- Task description -
Once you find the line in the listing below that contains "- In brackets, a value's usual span", copy it and every following line exactly, stopping at the end.

- Available data -
== Segment start ==

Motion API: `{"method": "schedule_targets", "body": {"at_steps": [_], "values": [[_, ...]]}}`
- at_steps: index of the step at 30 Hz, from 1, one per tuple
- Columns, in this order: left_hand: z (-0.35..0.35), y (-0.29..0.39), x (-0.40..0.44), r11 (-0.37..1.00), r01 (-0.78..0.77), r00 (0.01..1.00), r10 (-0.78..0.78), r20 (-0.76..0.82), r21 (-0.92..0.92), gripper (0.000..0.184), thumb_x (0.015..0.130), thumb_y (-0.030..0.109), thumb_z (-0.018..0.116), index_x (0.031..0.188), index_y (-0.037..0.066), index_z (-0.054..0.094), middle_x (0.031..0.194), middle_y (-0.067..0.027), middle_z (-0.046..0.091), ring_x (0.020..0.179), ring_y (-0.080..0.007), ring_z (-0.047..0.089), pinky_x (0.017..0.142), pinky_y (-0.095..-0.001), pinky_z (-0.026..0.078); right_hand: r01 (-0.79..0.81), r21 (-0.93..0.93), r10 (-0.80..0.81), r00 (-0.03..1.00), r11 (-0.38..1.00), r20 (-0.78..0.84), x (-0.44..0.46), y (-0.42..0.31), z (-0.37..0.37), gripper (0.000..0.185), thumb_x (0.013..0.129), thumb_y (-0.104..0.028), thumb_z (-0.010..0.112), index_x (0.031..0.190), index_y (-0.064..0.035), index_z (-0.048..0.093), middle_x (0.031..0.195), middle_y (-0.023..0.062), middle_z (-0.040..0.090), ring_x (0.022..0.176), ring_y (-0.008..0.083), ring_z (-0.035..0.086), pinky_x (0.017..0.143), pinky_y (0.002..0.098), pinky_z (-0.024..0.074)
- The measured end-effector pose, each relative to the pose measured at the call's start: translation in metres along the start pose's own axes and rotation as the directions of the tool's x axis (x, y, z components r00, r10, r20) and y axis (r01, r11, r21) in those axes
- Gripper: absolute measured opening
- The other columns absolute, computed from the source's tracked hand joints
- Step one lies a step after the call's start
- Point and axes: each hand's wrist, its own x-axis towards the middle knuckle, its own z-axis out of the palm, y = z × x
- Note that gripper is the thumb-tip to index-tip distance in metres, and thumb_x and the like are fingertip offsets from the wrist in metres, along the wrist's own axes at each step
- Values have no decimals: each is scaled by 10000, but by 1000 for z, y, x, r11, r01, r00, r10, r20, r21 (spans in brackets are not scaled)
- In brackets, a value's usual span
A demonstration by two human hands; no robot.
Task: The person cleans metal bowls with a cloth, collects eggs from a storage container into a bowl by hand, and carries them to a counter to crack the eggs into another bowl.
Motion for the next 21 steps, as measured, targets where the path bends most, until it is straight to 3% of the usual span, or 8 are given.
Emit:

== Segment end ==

- Solution to this exercise -
- In brackets, a value's usual span
A demonstration by two human hands; no robot.
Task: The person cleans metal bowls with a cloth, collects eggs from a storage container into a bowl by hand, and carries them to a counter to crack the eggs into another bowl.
Motion for the next 21 steps, as measured, targets where the path bends most, until it is straight to 3% of the usual span, or 8 are given.
Emit:

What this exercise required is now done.